Below is a listing. Return the lines from the one that contains "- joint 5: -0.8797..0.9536" to the one that contains "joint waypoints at", both ends included, verbatim and with no pictures.

Top of Dataset records

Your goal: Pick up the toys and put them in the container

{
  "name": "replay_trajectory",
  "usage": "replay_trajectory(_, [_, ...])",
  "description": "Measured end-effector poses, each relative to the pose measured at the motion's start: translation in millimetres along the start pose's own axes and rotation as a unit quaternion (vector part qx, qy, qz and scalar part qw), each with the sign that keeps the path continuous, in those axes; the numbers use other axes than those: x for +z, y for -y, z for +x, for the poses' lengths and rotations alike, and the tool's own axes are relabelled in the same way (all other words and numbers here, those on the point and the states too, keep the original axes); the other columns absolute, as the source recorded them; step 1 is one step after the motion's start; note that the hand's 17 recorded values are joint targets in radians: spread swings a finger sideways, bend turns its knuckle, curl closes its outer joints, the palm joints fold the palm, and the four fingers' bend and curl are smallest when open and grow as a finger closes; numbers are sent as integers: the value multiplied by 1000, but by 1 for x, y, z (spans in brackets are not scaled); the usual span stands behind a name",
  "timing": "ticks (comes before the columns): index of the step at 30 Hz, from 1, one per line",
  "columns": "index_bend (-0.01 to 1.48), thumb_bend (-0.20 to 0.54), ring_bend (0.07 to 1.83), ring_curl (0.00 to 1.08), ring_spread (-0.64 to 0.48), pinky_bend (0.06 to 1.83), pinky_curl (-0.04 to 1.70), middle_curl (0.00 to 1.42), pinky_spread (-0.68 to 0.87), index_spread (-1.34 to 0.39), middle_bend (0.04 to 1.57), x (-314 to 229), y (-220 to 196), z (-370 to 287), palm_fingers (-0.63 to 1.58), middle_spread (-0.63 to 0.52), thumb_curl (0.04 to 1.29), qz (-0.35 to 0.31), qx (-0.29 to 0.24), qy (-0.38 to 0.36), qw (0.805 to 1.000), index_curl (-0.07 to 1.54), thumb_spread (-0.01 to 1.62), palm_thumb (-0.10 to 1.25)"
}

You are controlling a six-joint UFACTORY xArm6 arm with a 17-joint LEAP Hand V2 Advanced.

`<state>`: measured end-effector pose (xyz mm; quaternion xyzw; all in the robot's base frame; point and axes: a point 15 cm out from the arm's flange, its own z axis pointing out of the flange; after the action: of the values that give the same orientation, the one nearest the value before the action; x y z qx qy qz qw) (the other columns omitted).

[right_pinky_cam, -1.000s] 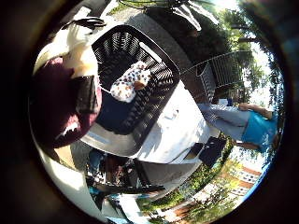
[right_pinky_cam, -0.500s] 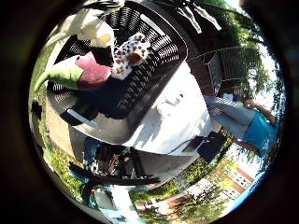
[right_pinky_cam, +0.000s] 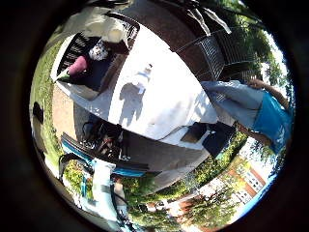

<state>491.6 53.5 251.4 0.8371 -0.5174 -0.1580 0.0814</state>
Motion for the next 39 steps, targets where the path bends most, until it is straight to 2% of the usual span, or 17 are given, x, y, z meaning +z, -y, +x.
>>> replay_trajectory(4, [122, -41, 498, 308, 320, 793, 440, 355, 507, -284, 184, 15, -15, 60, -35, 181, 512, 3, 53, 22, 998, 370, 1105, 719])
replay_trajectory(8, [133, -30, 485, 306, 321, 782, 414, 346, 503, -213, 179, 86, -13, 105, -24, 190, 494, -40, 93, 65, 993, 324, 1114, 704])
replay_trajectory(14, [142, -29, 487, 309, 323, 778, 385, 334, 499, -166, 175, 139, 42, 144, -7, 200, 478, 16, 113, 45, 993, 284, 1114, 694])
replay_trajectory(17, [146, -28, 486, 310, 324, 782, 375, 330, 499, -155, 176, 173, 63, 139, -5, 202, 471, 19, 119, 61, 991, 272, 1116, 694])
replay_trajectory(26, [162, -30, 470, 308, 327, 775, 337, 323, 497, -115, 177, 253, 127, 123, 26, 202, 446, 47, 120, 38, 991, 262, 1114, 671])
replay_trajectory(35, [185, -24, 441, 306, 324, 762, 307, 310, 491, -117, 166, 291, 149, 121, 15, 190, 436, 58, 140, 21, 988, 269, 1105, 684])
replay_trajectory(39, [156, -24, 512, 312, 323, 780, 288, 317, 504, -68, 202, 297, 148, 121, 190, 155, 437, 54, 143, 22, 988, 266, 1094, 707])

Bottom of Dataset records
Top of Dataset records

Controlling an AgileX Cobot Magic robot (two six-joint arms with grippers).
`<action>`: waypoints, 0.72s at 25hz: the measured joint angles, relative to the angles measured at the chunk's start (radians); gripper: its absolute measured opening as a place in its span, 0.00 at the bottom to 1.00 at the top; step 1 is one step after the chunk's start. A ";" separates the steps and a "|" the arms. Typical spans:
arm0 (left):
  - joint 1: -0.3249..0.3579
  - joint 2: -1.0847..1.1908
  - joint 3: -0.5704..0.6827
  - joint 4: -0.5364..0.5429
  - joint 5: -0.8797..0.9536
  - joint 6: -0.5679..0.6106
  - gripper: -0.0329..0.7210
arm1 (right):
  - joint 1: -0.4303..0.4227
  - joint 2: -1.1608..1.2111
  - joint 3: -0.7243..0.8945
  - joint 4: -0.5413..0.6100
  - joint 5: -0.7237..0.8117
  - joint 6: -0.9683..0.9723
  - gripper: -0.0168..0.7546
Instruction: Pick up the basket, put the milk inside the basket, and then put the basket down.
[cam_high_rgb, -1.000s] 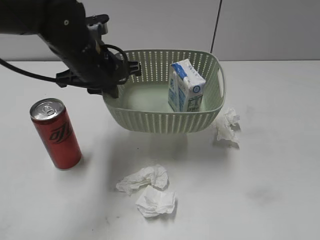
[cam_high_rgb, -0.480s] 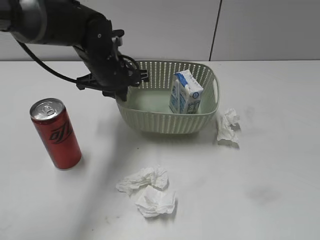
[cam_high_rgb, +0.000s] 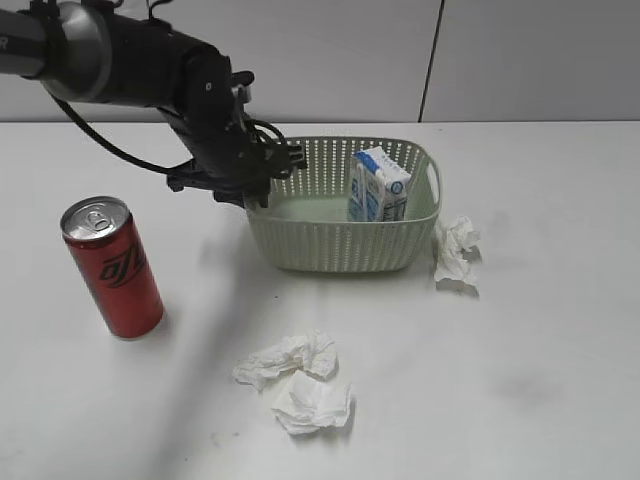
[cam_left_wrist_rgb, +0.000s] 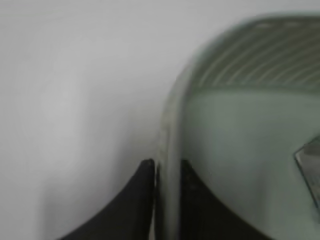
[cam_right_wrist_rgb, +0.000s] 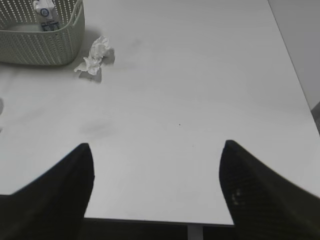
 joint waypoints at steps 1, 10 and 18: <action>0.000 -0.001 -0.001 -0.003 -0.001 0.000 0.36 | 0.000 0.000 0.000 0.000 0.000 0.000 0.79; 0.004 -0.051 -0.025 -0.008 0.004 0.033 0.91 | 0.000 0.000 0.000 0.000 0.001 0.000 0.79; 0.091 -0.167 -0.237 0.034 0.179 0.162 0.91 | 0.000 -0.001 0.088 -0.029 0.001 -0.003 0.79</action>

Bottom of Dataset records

Solved problem ::
  - joint 5: -0.8797..0.9536
  - joint 6: -0.5679..0.6106
  - gripper: -0.0329..0.7210
arm1 (right):
  - joint 1: -0.4303..0.4227
  - joint 2: -1.1608..1.2111
  - joint 3: -0.7243..0.8945
  - joint 4: -0.5413..0.6100
  - joint 5: -0.7237..0.8117
  - joint 6: -0.9683..0.9723
  - gripper: -0.0168..0.7546
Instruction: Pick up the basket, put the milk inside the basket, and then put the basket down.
[cam_high_rgb, -1.000s] 
[cam_high_rgb, -0.480s] 
[cam_high_rgb, +0.000s] 
[cam_left_wrist_rgb, +0.000s] 
[cam_right_wrist_rgb, +0.000s] 
 joint waypoints at steps 1, 10 and 18: <action>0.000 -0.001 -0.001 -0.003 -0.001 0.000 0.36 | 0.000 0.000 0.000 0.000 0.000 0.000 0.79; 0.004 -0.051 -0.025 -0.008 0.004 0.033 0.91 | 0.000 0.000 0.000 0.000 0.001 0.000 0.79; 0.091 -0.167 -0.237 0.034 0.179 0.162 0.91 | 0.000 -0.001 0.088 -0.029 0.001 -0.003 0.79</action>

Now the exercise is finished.